Each cell is the cosine similarity between image i and text j. The loss tries to make the diagonal bright (high similarity) and everything else dark (low similarity).
| Hyperparameter | Value | Why |
|---|---|---|
| Batch size | 32,768 | More negatives = harder contrastive task |
| Temperature τ | 0.07 (learned) | Sharpens softmax to focus on hard negatives |
| Image encoder | ViT-L/14 | Large Vision Transformer for best quality |
| Text encoder | 12-layer Transformer | Standard text encoding |
| Embedding dim | 512 or 768 | Shared dimension for image-text space |
CLIP's superpower: zero-shot classification. To classify an image, create text prompts for each class: "a photo of a cat", "a photo of a dog", "a photo of a car." Embed all prompts. Embed the image. Pick the text with highest cosine similarity. No training on the target task.
This works because CLIP's shared embedding space aligns concepts across modalities. "A photo of a dog" is near actual dog photos, even if CLIP never saw this specific classification task during training.
An image is compared against text prompts for 5 classes. The bar chart shows similarity scores. The highest score wins. Click to generate a new random scenario.
CLIP uses a softmax-based loss: each positive competes with all negatives in the batch. SigLIP replaces this with independent sigmoid losses per pair. Each (image, text) pair gets a binary "match or not" prediction — no need to normalize across the batch.
Why does this matter? Softmax requires all-to-all communication across the batch. Sigmoid doesn't. This means SigLIP can scale to much larger batch sizes (up to 1M) using simple data parallelism, and achieves better performance.
Left: softmax normalizes across the row (probabilities sum to 1). Right: sigmoid treats each cell independently. Both want the diagonal to be bright.
| Property | CLIP (softmax) | SigLIP (sigmoid) |
|---|---|---|
| Loss type | Cross-entropy over row/col | Binary cross-entropy per pair |
| Batch scaling | Needs all-gather | Embarrassingly parallel |
| Max batch size | ~32K (practical limit) | >1M demonstrated |
| Performance | Strong baseline | Better at same compute |
DINO (self-DIstillation with NO labels) takes contrastive ideas in a different direction: instead of text-image pairs, it uses self-distillation. A student network and a teacher network (exponential moving average of the student) both see augmented views of the same image. The student learns to match the teacher's output distribution.

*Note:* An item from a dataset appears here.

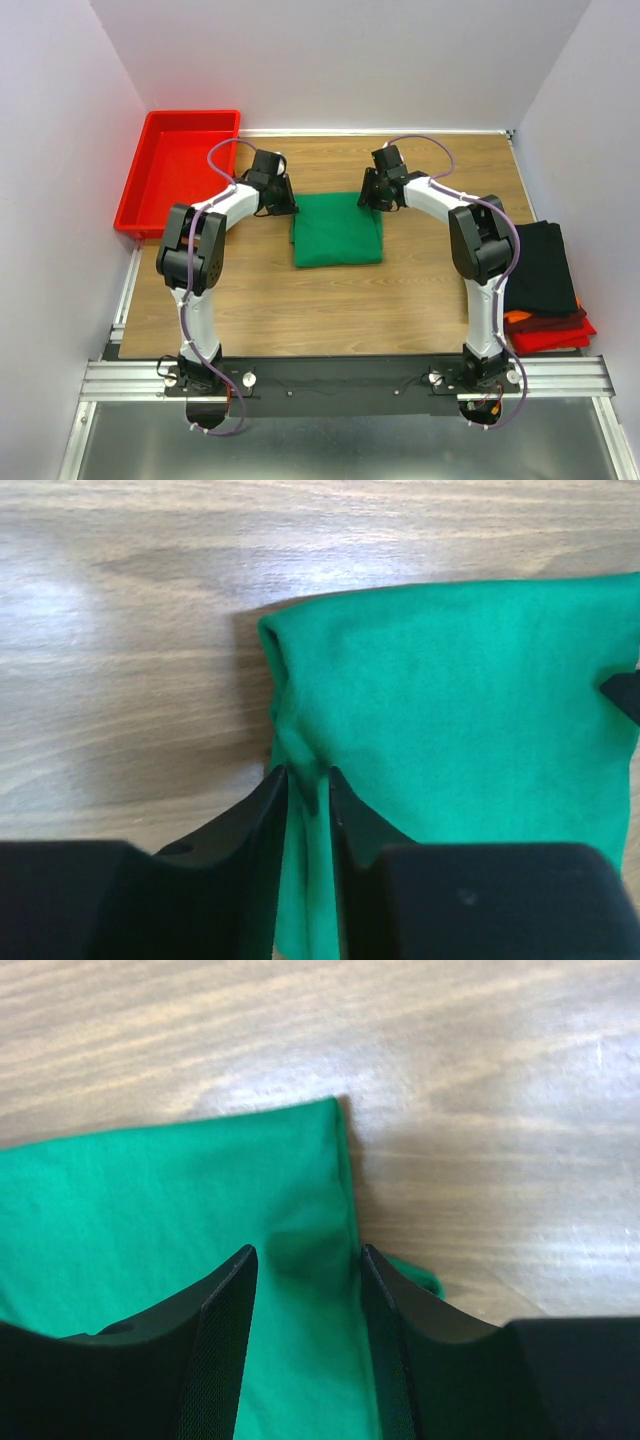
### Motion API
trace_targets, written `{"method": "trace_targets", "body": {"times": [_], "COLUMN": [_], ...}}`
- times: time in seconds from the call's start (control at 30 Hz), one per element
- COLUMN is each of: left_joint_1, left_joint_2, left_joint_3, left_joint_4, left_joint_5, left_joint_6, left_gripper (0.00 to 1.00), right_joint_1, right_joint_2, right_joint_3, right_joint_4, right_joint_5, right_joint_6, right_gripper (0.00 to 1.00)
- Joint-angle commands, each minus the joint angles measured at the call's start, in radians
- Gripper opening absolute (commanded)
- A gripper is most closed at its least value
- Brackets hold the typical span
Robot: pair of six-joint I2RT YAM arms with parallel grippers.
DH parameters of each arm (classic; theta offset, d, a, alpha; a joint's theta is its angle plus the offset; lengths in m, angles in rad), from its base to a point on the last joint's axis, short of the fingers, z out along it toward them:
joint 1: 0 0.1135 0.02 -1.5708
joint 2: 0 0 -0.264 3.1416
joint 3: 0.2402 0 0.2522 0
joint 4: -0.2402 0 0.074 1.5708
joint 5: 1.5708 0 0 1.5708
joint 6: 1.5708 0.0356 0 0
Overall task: Fold and stack the t-shirts
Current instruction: Fold the tshirt
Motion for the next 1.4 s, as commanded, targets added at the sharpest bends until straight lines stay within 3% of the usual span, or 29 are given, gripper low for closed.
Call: {"method": "trace_targets", "body": {"times": [0.0,0.4,0.67,0.8,0.87,0.9,0.93,1.03,1.37], "left_joint_1": [-0.007,-0.007,-0.019,-0.022,-0.022,-0.022,-0.022,-0.022,-0.024], "left_joint_2": [-0.07,-0.015,0.051,0.049,0.046,0.041,0.037,0.012,-0.075], "left_joint_3": [0.006,-0.005,0.01,-0.005,-0.006,-0.009,-0.011,-0.016,-0.02], "left_joint_4": [-0.039,-0.04,-0.013,0.003,0.004,0.006,0.006,0.006,-0.006], "left_joint_5": [-0.059,-0.067,0.004,0.027,0.034,0.039,0.042,0.044,0.051], "left_joint_6": [0.031,0.031,0.026,0.016,0.011,0.01,0.008,0.005,0.003], "left_gripper": [0.43,0.45,0.41,0.32,0.22,0.18,0.1,0.0,0.0], "right_joint_1": [0.006,0.004,0.006,0.004,0.004,0.006,0.006,0.006,0.006], "right_joint_2": [0.049,0.105,0.122,0.113,0.105,0.101,0.098,0.066,-0.117], "right_joint_3": [0.039,0.082,0.07,0.065,0.064,0.061,0.059,0.044,-0.039], "right_joint_4": [0.054,0.078,0.093,0.096,0.096,0.096,0.096,0.096,0.094], "right_joint_5": [0.02,0.018,-0.009,-0.009,-0.011,-0.011,-0.009,-0.012,0.021], "right_joint_6": [-0.019,-0.028,-0.013,-0.002,0.004,0.011,0.016,0.028,0.041], "right_gripper": [0.53,0.53,0.49,0.36,0.27,0.17,0.13,0.01,0.0]}}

The magic result: DINO learns features with remarkable spatial awareness. Its attention maps naturally segment objects without ever seeing segmentation labels. This makes DINO features excellent for robotics, dense prediction, and spatial reasoning.
DINO's self-attention naturally segments objects. Each color represents a different attention head focusing on different parts. The model discovers object boundaries without labels.
CLIP and contrastive learning have become foundational infrastructure. CLIP embeddings power vision-language models (VLMs) like LLaVA and GPT-4V. DINO features power robotics (spatial reasoning) and video understanding. Together, they're how AI systems see the world.
How contrastive representations flow through modern AI systems. Each arrow shows a dependency.
| System | Uses | For |
|---|---|---|
| LLaVA, GPT-4V | CLIP vision encoder | Image understanding for VLMs |
| Stable Diffusion | CLIP text encoder | Text-guided image generation |
| Segment Anything (SAM) | Contrastive pre-training | Universal segmentation |
| Robotics (RT-2, etc.) | DINO/DINOv2 features | Spatial perception and manipulation |
| Image search | CLIP embeddings | Semantic search across billions of images |
| Video understanding | DINO + CLIP | Action recognition, tracking |
You now understand how machines learn to represent the world: by comparing, contrasting, and aligning. Every VLM, every image search, every AI that "sees" — it starts here.